PROBLEM =
From the entries below, count the lines with "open". Write only the count.

Items from a dataset
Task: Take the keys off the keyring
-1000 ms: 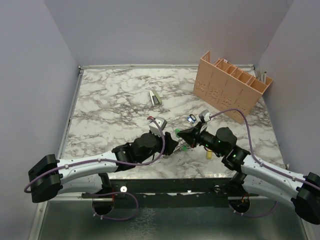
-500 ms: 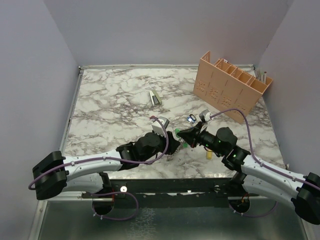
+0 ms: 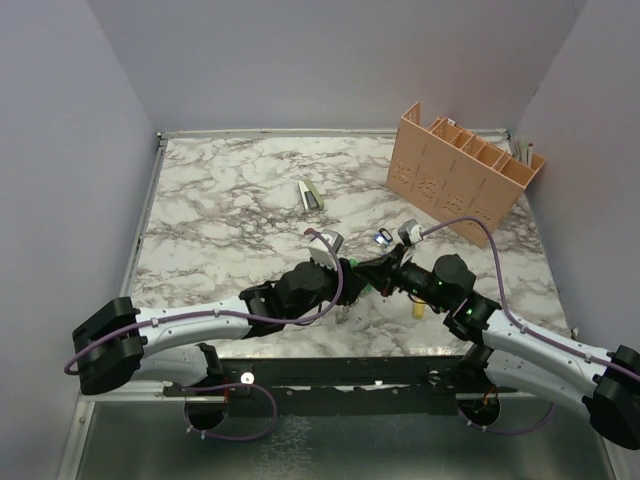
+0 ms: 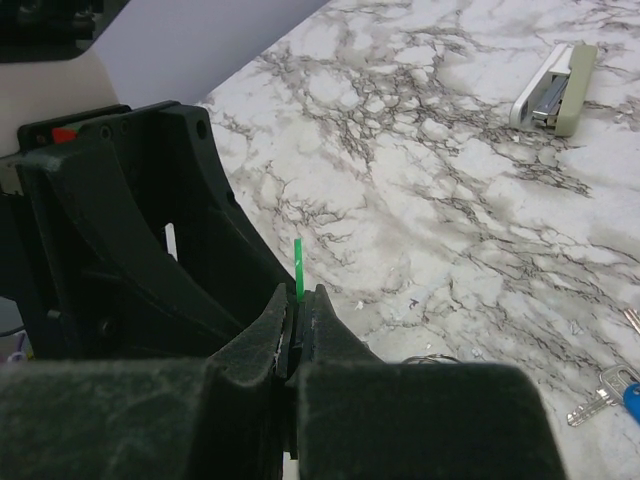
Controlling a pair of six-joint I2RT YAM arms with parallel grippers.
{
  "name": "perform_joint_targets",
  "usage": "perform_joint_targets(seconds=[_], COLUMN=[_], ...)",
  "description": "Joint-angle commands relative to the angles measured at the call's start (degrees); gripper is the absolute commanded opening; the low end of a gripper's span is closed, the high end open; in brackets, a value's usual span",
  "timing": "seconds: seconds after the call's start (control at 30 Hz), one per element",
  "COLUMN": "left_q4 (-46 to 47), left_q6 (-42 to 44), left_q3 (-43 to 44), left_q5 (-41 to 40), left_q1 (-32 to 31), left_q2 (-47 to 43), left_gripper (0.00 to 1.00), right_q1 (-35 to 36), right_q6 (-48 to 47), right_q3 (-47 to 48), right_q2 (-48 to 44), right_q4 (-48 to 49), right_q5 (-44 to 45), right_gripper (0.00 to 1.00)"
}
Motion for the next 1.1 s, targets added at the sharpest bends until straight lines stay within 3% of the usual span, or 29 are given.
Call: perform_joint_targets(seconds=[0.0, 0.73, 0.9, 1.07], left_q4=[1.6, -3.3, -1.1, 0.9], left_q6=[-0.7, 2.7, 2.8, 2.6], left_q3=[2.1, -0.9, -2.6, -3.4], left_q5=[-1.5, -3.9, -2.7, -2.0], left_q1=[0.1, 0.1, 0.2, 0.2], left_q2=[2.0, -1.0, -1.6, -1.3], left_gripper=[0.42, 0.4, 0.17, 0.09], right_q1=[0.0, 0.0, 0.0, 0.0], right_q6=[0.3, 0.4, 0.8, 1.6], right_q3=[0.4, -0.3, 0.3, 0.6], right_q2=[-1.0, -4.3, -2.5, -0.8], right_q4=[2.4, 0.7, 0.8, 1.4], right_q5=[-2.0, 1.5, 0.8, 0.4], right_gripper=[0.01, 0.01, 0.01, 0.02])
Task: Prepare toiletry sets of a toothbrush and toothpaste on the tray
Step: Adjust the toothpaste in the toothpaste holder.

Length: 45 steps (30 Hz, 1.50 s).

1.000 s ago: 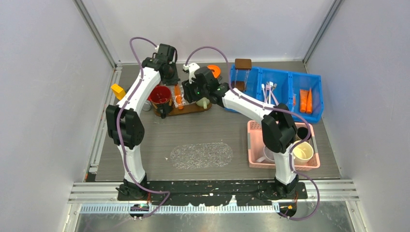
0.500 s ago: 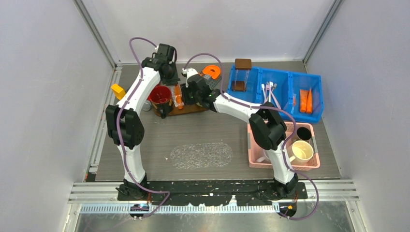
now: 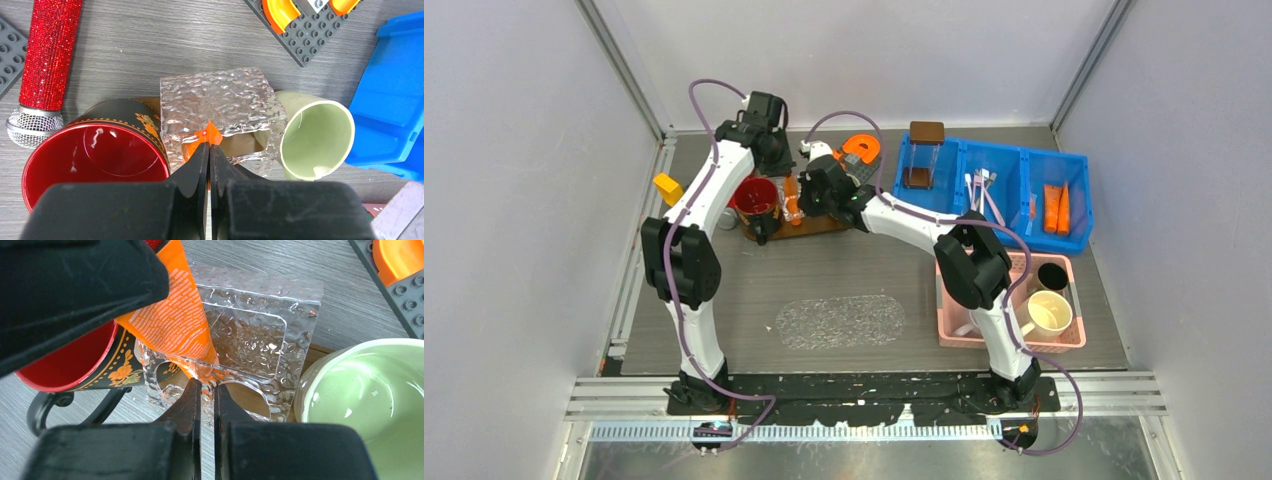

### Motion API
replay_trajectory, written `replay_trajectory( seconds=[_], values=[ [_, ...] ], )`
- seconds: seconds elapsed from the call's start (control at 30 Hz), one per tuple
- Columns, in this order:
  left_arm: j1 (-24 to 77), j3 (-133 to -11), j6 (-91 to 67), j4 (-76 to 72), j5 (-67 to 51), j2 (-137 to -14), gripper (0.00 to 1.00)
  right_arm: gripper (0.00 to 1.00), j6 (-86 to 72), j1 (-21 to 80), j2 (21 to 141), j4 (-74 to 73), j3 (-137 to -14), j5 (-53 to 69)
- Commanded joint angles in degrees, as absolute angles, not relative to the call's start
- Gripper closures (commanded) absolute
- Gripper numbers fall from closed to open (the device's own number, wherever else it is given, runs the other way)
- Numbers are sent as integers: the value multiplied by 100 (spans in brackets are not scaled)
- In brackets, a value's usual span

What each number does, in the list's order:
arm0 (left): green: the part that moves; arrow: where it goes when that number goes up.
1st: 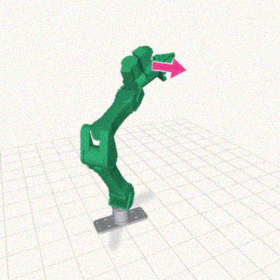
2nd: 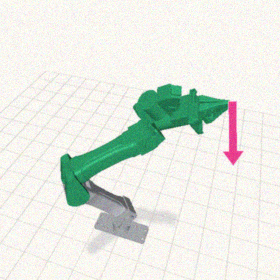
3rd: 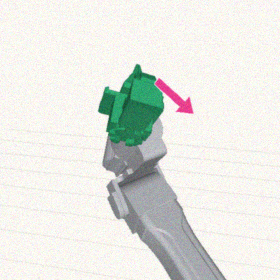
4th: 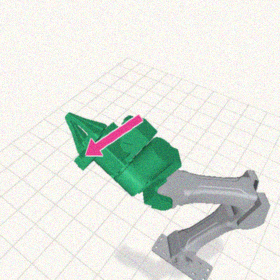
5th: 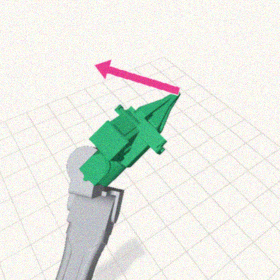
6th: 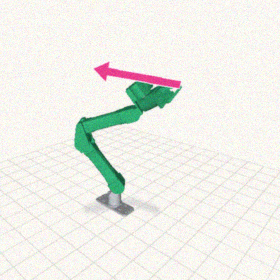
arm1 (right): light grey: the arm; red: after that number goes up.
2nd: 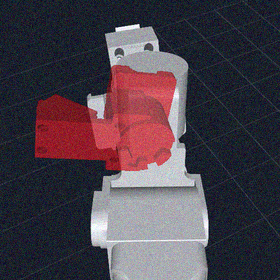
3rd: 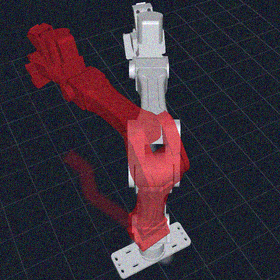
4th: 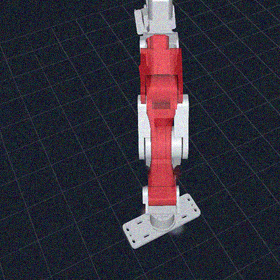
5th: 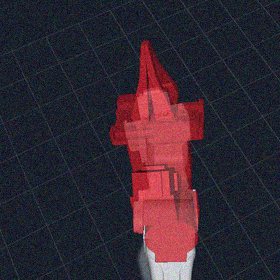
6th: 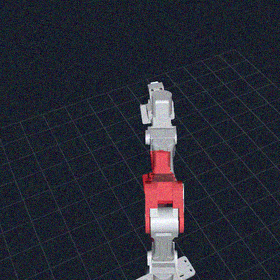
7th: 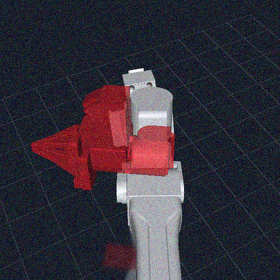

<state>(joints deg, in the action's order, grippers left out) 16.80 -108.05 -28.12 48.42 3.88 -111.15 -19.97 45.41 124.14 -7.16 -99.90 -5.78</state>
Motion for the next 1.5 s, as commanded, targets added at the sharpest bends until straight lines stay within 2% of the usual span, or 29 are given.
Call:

COMPLETED TASK =
2